-- WORK ITEM --
Give an exact copy of the lines from the beginning of the listing below to the "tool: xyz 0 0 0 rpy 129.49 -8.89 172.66" line, inclusive.

-- SUPPLIED INFORMATION --
/---
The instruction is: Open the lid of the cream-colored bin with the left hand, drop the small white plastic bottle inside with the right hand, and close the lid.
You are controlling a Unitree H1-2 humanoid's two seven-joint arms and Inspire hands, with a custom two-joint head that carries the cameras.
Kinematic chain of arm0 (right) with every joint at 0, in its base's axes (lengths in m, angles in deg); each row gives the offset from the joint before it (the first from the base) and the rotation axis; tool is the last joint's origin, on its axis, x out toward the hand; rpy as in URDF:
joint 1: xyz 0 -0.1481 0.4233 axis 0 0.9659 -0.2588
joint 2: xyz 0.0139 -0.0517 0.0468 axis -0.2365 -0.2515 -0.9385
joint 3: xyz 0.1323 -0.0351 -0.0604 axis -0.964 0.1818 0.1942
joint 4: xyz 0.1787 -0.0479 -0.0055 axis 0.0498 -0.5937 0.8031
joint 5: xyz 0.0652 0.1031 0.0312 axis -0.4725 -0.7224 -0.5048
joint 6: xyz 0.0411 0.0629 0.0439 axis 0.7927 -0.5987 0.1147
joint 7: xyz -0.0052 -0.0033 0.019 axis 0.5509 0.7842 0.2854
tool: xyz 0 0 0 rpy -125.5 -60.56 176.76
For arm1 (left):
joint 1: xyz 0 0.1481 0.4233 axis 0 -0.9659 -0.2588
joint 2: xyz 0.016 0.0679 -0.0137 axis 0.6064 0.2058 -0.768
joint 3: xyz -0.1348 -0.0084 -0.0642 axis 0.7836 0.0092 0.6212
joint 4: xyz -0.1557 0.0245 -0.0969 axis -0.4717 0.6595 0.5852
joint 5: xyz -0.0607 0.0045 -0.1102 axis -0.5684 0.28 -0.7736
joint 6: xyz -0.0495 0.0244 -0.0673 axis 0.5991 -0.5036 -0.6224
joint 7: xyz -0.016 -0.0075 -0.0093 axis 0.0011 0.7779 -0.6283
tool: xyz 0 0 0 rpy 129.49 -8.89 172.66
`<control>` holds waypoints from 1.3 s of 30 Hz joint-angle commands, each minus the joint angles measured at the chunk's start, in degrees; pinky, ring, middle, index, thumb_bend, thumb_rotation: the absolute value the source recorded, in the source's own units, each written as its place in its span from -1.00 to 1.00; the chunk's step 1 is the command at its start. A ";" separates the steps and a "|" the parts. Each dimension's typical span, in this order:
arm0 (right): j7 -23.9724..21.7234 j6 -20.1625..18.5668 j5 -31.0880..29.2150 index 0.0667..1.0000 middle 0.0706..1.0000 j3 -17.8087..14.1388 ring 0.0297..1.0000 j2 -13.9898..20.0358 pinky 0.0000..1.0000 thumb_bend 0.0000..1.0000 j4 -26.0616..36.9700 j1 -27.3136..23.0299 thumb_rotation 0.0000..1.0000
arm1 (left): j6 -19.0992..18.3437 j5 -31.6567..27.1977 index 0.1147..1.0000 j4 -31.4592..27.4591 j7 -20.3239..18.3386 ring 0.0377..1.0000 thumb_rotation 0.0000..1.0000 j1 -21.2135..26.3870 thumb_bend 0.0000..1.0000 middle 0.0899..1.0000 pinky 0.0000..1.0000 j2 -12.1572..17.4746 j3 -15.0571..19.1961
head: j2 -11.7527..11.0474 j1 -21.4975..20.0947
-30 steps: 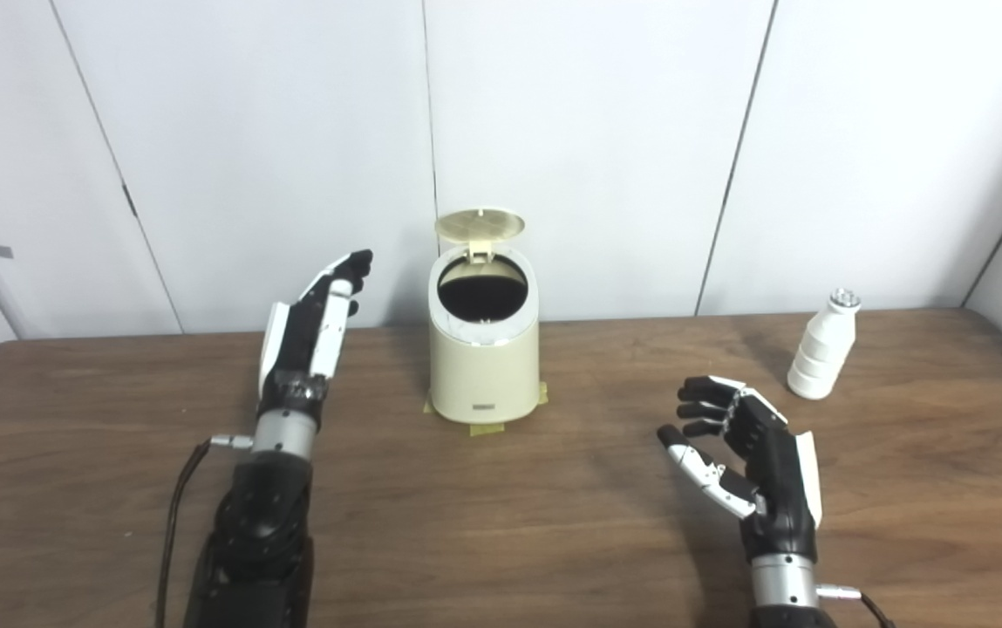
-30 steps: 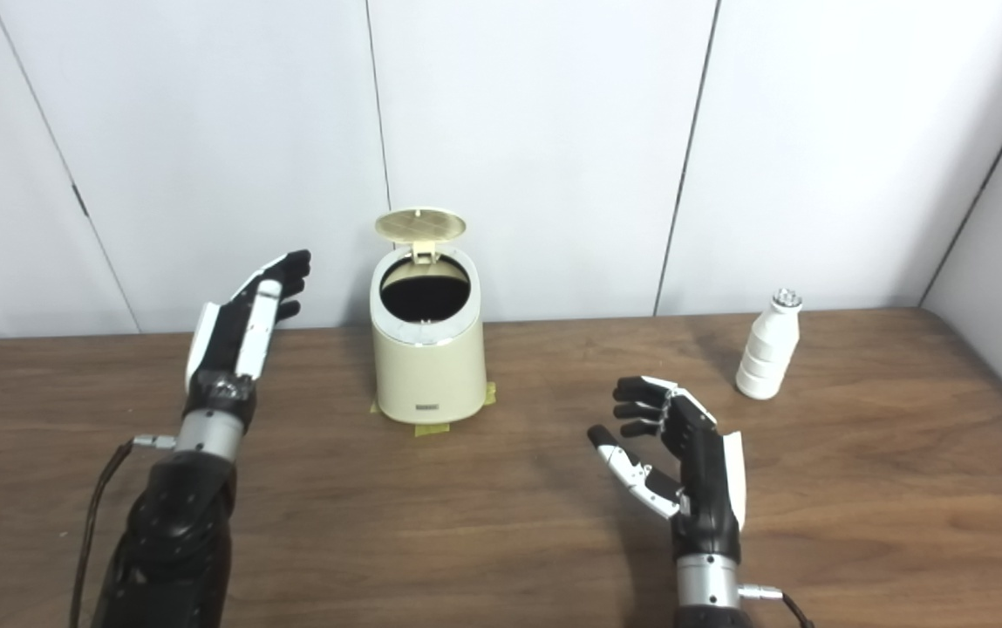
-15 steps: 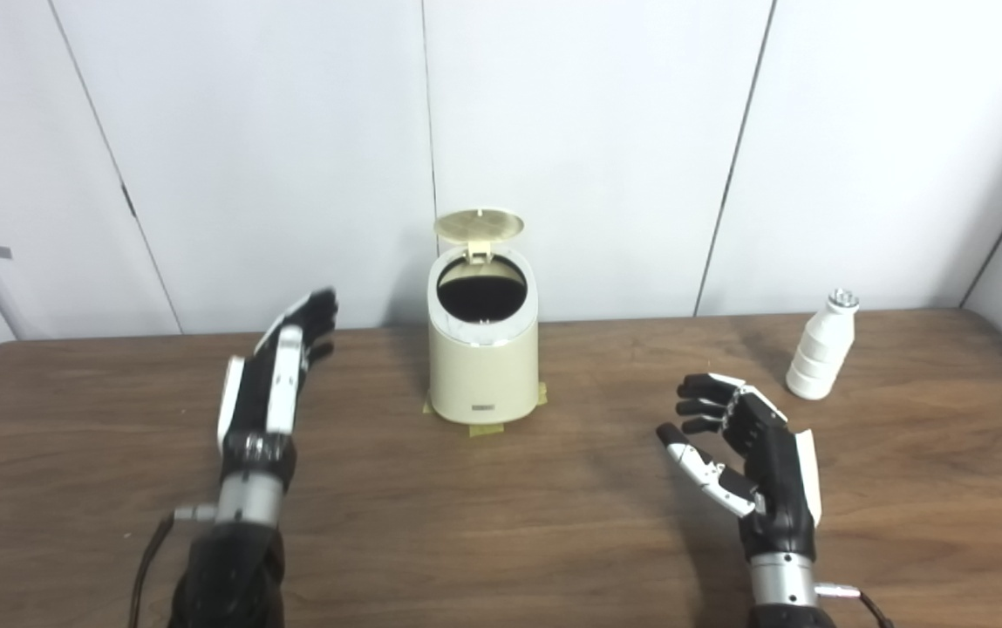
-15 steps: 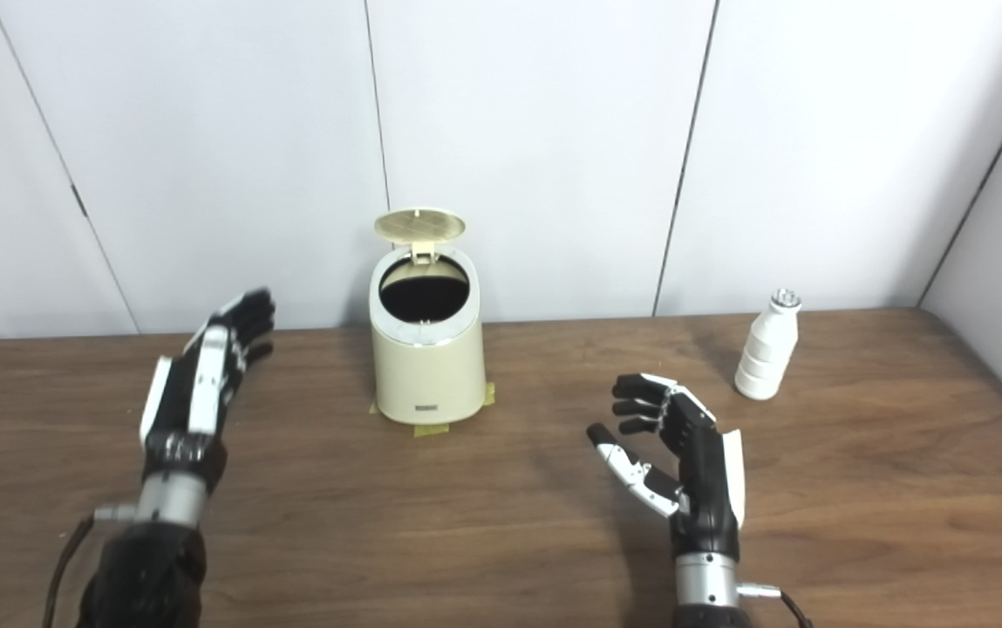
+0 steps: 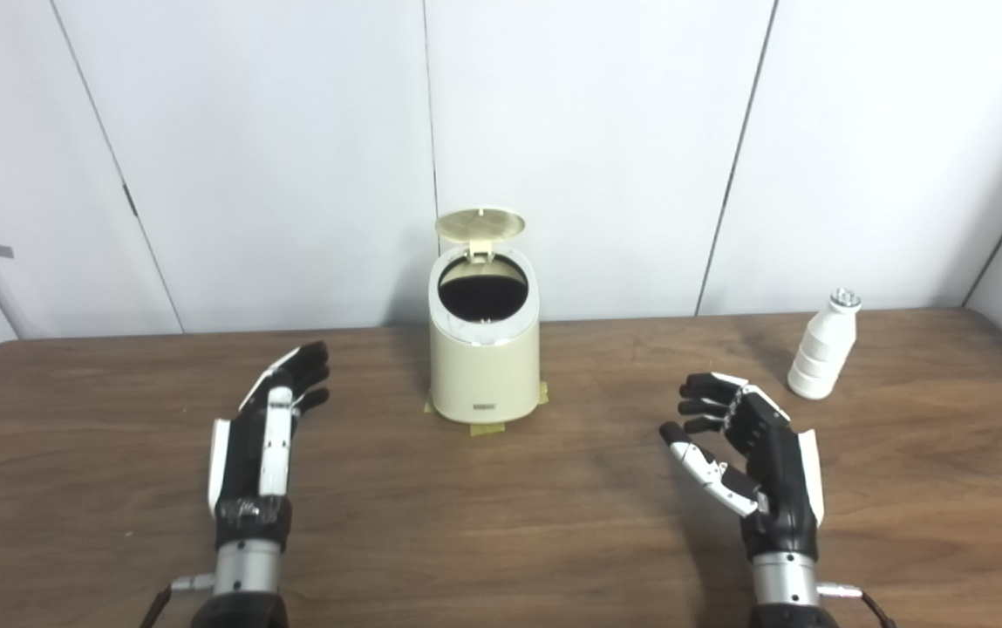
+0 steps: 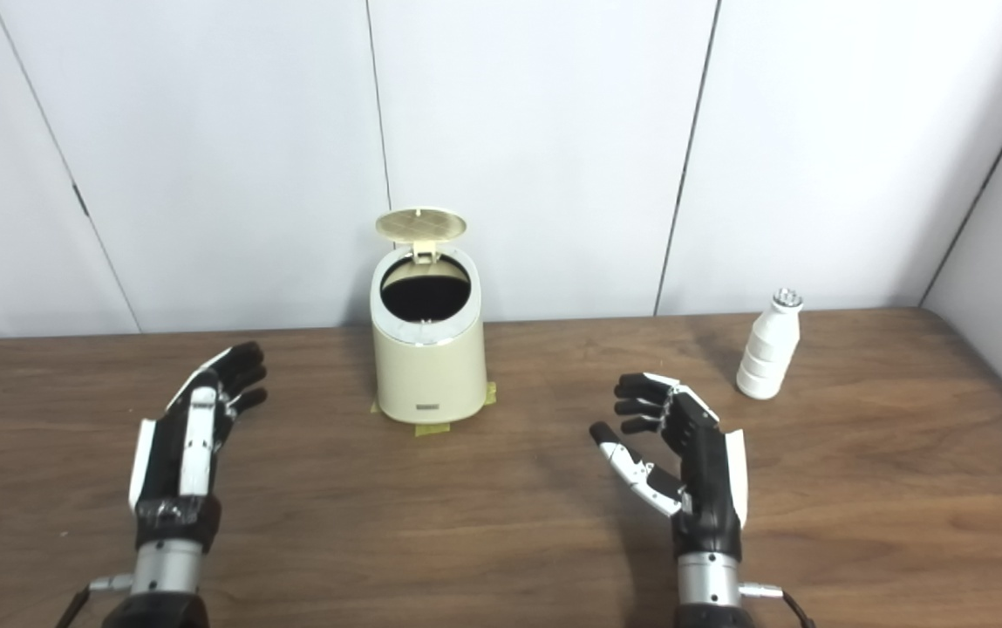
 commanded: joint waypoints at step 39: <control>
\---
-- EXERCISE ANSWER --
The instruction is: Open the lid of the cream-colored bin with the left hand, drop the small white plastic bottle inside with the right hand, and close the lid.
You are controlling a Unitree H1-2 humanoid's two seven-joint arms and Inspire hands, with a custom two-joint head that carries the cameras.
Kinematic chain of arm0 (right) with every joint at 0, in its base's axes (lengths in m, angles in deg); each row gives the offset from the joint before it (the first from the base) and the rotation axis; tool is the last joint's origin, on its axis, x out toward the hand; rpy as in URDF:
joint 1: xyz 0 -0.1481 0.4233 axis 0 0.9659 -0.2588
joint 2: xyz 0.0139 -0.0517 0.0468 axis -0.2365 -0.2515 -0.9385
joint 3: xyz 0.1323 -0.0351 -0.0604 axis -0.964 0.1818 0.1942
joint 4: xyz 0.1787 -0.0479 -0.0055 axis 0.0498 -0.5937 0.8031
joint 5: xyz 0.0652 0.1031 0.0312 axis -0.4725 -0.7224 -0.5048
joint 6: xyz 0.0411 0.0629 0.0439 axis 0.7927 -0.5987 0.1147
joint 7: xyz -0.0052 -0.0033 0.019 axis 0.5509 0.7842 0.2854
tool: xyz 0 0 0 rpy -125.5 -60.56 176.76
For arm1 (left):
joint 1: xyz 0 0.1481 0.4233 axis 0 -0.9659 -0.2588
joint 2: xyz 0.016 0.0679 -0.0137 axis 0.6064 0.2058 -0.768
joint 3: xyz -0.1348 -0.0084 -0.0642 axis 0.7836 0.0092 0.6212
joint 4: xyz -0.1557 0.0245 -0.0969 axis -0.4717 0.6595 0.5852
joint 5: xyz -0.0607 0.0045 -0.1102 axis -0.5684 0.28 -0.7736
joint 6: xyz -0.0495 0.0244 -0.0673 axis 0.5991 -0.5036 -0.6224
joint 7: xyz -0.016 -0.0075 -0.0093 axis 0.0011 0.7779 -0.6283
tool: xyz 0 0 0 rpy 129.49 -8.89 172.66

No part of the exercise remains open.